◆ EXERCISE BRIEF ◆
Your answer should consist of each line below that contains the string "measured".
==================================================
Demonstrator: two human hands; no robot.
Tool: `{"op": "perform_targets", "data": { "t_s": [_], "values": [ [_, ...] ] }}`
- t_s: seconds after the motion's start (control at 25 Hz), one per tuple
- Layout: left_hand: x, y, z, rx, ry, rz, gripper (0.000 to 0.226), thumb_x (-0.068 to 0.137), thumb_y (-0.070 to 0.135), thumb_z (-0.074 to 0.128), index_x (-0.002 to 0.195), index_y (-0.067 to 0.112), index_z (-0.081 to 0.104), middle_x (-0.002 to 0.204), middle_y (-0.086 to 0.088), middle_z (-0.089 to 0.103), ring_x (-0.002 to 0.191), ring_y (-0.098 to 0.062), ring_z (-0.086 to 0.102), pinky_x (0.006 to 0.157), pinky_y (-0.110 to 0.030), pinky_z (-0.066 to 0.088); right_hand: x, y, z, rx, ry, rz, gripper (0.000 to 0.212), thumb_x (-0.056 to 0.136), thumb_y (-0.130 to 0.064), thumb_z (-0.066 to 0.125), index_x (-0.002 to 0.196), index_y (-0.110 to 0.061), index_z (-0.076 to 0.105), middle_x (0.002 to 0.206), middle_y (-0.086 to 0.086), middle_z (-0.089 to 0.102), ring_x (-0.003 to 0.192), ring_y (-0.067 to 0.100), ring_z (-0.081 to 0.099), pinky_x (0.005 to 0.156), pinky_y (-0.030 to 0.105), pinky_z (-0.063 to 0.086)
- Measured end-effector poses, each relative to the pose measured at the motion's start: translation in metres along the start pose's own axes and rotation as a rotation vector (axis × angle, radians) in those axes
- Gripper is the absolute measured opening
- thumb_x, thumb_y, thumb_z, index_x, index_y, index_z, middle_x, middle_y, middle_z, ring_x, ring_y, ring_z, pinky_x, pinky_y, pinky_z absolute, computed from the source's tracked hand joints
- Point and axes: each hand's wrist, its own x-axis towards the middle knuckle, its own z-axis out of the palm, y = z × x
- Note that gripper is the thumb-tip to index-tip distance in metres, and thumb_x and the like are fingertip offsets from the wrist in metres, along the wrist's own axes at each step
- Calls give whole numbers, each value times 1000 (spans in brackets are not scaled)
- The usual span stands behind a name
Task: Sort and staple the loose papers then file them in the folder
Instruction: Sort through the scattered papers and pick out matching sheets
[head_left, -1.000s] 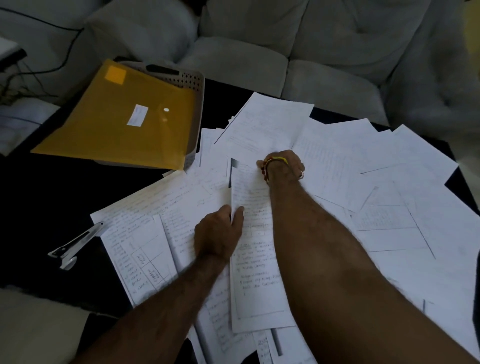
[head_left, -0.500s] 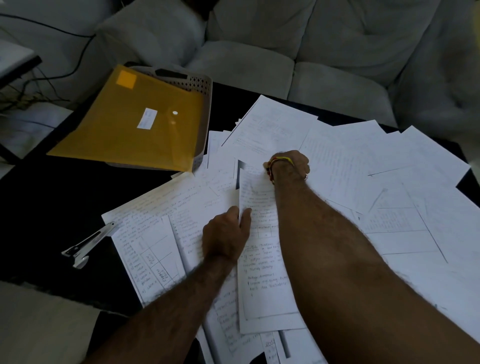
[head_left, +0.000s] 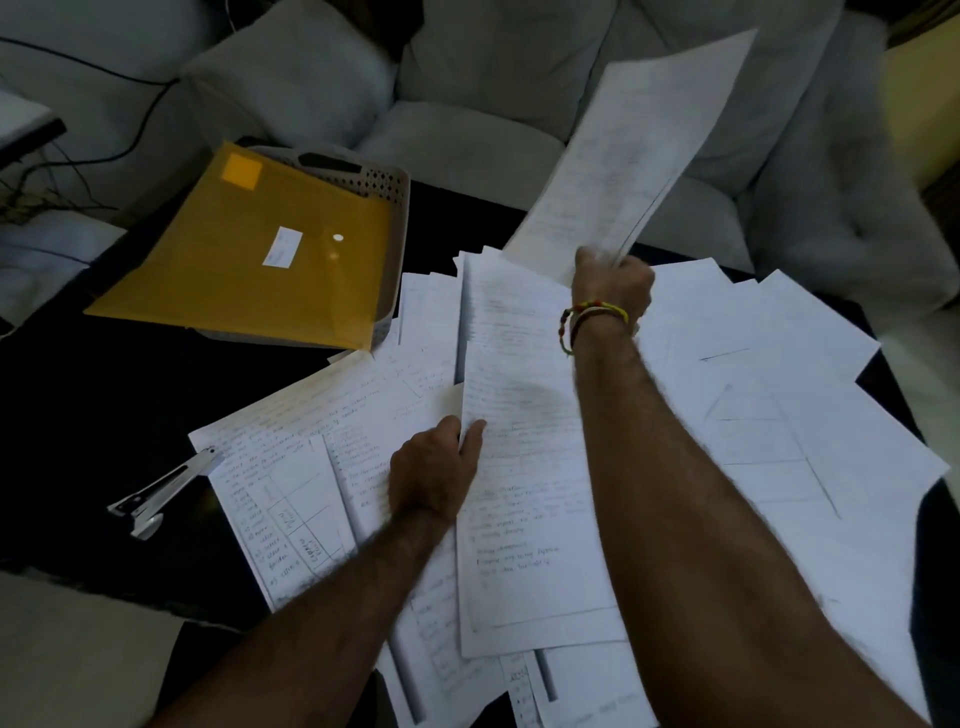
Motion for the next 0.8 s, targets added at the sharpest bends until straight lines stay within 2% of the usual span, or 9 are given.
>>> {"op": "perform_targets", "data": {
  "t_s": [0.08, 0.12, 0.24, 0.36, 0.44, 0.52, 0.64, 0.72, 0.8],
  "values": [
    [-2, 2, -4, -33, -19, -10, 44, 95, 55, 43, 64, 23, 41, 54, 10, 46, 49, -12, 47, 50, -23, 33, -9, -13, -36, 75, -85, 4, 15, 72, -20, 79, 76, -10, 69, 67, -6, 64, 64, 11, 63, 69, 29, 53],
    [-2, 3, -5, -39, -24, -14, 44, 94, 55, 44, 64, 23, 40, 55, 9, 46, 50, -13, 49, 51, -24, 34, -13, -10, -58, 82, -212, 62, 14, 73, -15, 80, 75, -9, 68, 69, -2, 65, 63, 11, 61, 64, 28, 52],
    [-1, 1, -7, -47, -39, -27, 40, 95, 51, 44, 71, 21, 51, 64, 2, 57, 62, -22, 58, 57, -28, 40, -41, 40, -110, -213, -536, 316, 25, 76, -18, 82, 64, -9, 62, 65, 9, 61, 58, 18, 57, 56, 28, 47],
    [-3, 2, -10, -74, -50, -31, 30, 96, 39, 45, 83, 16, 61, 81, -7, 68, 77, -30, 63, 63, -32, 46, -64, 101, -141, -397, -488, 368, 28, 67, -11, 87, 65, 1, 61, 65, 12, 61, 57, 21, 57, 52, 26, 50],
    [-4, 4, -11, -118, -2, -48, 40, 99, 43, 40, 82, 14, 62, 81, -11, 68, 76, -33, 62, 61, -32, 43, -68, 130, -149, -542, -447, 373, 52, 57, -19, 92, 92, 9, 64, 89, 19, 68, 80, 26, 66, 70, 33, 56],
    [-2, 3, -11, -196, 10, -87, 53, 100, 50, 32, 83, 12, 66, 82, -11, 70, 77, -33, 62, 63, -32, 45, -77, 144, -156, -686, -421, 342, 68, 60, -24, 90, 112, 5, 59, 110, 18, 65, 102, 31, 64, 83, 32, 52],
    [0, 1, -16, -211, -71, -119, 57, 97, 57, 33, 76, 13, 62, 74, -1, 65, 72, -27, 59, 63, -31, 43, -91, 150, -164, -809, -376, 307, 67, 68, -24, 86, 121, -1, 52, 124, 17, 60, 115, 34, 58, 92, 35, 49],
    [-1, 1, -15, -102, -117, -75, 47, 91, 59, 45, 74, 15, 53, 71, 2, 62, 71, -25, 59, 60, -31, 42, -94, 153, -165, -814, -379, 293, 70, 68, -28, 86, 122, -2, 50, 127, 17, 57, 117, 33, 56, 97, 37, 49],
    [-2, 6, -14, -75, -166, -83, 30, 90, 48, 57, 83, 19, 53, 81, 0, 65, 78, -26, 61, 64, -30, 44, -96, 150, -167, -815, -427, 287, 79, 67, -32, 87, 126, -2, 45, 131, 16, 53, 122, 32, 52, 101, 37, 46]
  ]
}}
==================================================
◆ RESULT OF THE EXERCISE ◆
- Measured end-effector poses, each relative to the pose measured at the motion's start: translation in metres along the start pose's own axes and rotation as a rotation vector (axis × angle, radians) in those axes
- Gripper is the absolute measured opening

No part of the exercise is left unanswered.